Papa looked at Mamma and said, ‘Mamma, you can’t come into New York with a bandanna on your head and a sweater. You must get your good clothes on.’ So he made Mamma get our steward and he had to pull down all the luggage to get our valises, and then Mamma changed to her fox fur.

When we got off the ship it was awful. Everybody was running around like crazy people. It was all nervous. Men kept saying, ‘Here, lady, taxi,’ and ‘Where to, lady?’ And then we had to look for our luggage and it was all with everybody else’s. And Uncle Pete and Aunt Marionette and Jimmy Niles kept saying, ‘They are having a reception for you, you must hurry.’ But Mamma said, ‘ Eleven years I have been so quiet, this is a madhouse,’ and she would n’t get excited. Then Aunt Marionette took us off on a seat and Mamma went to look for the luggage with Cousin Jimmy Niles. Our lawyer Uncle Bill was there too. Even Papa was nervous and saying, ‘They’ve been waiting for you for two hours!’ and Mamma said, ‘I was n’t steering the Bremen, but I’ll fix this thing.’

So she went to a man and said she had to go to a party and could she leave the luggage there. So he said, ‘Well, let’s get the luggage right away and I ’ll pass it; nothing in it?’ Mamma said, ‘No.’ So he said, ‘Where is your slip?’ Mamma said, ’I have lost it.’ ‘ Well,’ he said, ‘ that’s too bad,’ but he gave her a paper and said she was free, and then Mamma just went up and down that dock and got the luggage with Jimmy Niles and then we went away. We got two taxis and they all kept screaming, ‘Taxi, taxi! Where to, lady? What hotel, lady ? ’ So we got out of there, but it was all so nervous, and Aunt Marionette said, ‘ Yes, that is New York. We are all jumpy.’ So then Johnny gave Mamma a key out of his pocket, and it was the key to our cabin, and Jimmy Niles had to take it back.

We went to the Iroquois hotel and all the people were waiting for us and those who could n’t wait any longer had left us a note. Mr. McBride and Mr. Schuster, they sell books, had signed their names on the letter and said they were sorry not to have seen us first time in America. But Uncle Gene Lyons and Aunt Billy his wife and Jeannie, their daughter, were there and all kinds of people. Lillian and Dorothy Gish had left us a telegram saying welcome to America and love from all, and Mr. Elmer Rice and his family had also left a telegram saying also welcome. So we were welcome to America.
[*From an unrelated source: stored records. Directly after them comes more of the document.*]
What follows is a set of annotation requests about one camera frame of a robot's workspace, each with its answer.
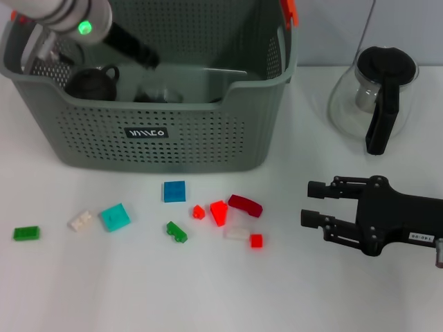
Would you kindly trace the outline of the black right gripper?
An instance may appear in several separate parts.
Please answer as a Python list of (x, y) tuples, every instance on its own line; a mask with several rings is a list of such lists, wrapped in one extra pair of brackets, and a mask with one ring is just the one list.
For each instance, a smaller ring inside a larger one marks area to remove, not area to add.
[(386, 177), (335, 176), (326, 183), (309, 181), (307, 196), (313, 199), (358, 200), (356, 226), (316, 211), (301, 210), (302, 227), (323, 229), (323, 239), (360, 248), (371, 257), (379, 256), (391, 243), (429, 248), (443, 239), (443, 199), (402, 194)]

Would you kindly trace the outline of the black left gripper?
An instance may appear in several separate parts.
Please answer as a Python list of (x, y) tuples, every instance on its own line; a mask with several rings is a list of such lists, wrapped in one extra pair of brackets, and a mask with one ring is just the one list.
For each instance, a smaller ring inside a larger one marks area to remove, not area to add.
[(115, 22), (102, 42), (145, 68), (156, 68), (160, 64), (159, 54), (152, 47)]

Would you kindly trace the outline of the white small toy brick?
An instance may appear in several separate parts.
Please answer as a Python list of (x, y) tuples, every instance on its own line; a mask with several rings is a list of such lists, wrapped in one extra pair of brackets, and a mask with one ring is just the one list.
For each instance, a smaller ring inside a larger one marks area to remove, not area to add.
[(92, 213), (89, 210), (85, 210), (77, 215), (74, 219), (67, 223), (68, 228), (74, 232), (83, 230), (86, 226), (90, 225), (93, 220)]

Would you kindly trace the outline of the green long toy brick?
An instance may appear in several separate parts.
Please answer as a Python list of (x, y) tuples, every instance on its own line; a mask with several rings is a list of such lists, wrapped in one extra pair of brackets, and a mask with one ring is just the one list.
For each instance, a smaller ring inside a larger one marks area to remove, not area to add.
[(15, 228), (12, 236), (12, 238), (15, 241), (32, 241), (32, 240), (38, 240), (39, 237), (40, 237), (39, 226)]

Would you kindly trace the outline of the grey perforated storage bin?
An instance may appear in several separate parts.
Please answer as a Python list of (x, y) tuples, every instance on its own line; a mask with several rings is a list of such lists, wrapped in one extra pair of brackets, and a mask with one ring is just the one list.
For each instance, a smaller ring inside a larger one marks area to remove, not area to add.
[[(297, 61), (297, 29), (280, 0), (109, 0), (117, 24), (160, 56), (147, 70), (105, 45), (60, 37), (62, 63), (22, 55), (34, 24), (10, 21), (0, 73), (11, 79), (57, 157), (122, 172), (240, 172), (267, 156), (282, 94)], [(115, 101), (71, 97), (78, 71), (117, 66)], [(140, 87), (182, 103), (134, 102)], [(221, 102), (210, 103), (215, 98)]]

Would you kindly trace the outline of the dark clay teapot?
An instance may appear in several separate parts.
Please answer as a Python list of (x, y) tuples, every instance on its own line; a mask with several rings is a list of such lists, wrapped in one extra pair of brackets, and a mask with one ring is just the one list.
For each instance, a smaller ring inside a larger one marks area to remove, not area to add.
[(102, 69), (86, 68), (78, 71), (65, 86), (71, 97), (82, 100), (115, 101), (120, 71), (108, 65)]

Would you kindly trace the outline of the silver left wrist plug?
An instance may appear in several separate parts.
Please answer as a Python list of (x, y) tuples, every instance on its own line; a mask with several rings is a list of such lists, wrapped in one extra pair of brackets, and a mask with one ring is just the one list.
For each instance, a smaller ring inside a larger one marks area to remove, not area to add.
[(42, 43), (38, 53), (37, 53), (37, 57), (41, 60), (46, 60), (50, 55), (51, 52), (53, 51), (53, 47), (55, 45), (57, 39), (57, 35), (51, 31), (47, 38), (44, 40), (44, 42)]

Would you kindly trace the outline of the dark red curved brick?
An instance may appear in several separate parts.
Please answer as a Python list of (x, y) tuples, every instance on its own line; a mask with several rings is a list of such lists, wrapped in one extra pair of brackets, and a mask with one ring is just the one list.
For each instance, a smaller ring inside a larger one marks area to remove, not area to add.
[(259, 203), (234, 194), (229, 198), (228, 205), (232, 208), (244, 211), (255, 218), (259, 218), (263, 212), (263, 207)]

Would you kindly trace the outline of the clear translucent toy brick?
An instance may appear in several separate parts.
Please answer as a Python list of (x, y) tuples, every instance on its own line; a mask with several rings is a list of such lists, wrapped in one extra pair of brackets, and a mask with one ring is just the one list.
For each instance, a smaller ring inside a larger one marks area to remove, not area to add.
[(236, 240), (236, 241), (248, 241), (250, 238), (250, 230), (243, 227), (231, 227), (228, 228), (224, 236), (226, 239)]

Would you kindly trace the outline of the orange-red slope brick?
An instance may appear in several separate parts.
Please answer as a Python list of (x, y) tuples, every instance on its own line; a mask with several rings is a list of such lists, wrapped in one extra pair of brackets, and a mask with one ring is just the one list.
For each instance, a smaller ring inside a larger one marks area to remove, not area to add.
[(217, 201), (210, 204), (210, 212), (218, 227), (226, 225), (228, 205), (224, 201)]

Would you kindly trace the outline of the blue square toy brick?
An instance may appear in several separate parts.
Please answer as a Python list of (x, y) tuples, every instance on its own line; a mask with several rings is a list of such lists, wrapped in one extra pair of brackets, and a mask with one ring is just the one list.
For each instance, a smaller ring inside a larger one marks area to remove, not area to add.
[(186, 202), (185, 181), (168, 181), (163, 184), (163, 202), (181, 203)]

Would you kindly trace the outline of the green small stepped brick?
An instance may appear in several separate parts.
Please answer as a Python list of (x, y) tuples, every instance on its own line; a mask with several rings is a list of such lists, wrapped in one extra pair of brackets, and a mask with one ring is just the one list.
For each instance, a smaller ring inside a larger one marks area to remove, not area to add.
[(188, 240), (187, 234), (178, 225), (176, 225), (172, 221), (167, 223), (166, 232), (177, 243), (185, 243)]

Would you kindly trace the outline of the teal square plate brick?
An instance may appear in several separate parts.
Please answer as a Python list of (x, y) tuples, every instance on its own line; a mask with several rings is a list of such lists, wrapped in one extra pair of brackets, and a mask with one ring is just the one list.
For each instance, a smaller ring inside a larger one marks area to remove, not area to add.
[(122, 203), (102, 211), (100, 218), (107, 232), (117, 231), (131, 223), (131, 219)]
Cousin Abbe Niles also came and he had never seen us before nor had Jimmy Niles, and Jimmy Niles was smiling all the time and very nice to us. Then we had ice-cream and everybody was talking. Then Dr. Marks came in and he had on some beautiful clothes and a beard that came to a point. He is a dentist and used to fix Mamma’s teeth when she was on the stage. He said we were all very nice people and he was glad to see Mamma after eleven years. He said Mamma spoke differently now and Mamma said that was because she had been speaking other languages for so long, so her voice was different now.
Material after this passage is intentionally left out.